* _THE TASK_:
Which of the lines below mention the word "Records"? Pull each one out.

(Data entries)

####################

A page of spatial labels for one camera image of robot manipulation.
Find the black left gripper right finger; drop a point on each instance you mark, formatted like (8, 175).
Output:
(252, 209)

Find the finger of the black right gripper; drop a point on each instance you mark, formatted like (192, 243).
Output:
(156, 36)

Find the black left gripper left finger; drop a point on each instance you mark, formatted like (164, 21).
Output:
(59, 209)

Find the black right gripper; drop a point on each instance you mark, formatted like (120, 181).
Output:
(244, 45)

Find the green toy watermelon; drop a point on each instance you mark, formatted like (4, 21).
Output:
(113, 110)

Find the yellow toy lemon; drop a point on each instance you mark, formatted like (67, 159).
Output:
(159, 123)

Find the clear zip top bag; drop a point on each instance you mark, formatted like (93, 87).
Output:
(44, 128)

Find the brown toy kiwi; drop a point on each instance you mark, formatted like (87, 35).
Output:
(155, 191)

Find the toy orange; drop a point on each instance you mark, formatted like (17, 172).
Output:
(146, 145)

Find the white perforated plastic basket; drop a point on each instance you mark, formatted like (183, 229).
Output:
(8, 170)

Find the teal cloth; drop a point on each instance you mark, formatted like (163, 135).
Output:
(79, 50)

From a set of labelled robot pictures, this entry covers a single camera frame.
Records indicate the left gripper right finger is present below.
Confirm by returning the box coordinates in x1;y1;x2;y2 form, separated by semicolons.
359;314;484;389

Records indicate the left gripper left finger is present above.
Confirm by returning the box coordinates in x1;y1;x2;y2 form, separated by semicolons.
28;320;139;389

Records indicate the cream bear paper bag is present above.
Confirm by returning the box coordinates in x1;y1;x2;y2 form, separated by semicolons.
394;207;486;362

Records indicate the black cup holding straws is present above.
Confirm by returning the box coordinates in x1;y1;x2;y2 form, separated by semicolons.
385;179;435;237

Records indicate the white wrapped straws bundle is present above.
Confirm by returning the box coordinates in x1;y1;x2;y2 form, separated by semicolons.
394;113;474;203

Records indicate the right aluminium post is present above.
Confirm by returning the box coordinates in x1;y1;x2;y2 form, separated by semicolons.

####################

* _RESPONSE AREA_:
Records indicate the left gripper right finger is present below.
Records indicate the left gripper left finger is present above.
Records indicate the cream bear paper bag is present above.
Records indicate the black cup holding straws is present above.
Records indicate the white wrapped straws bundle is present above.
Records indicate the right aluminium post is present above.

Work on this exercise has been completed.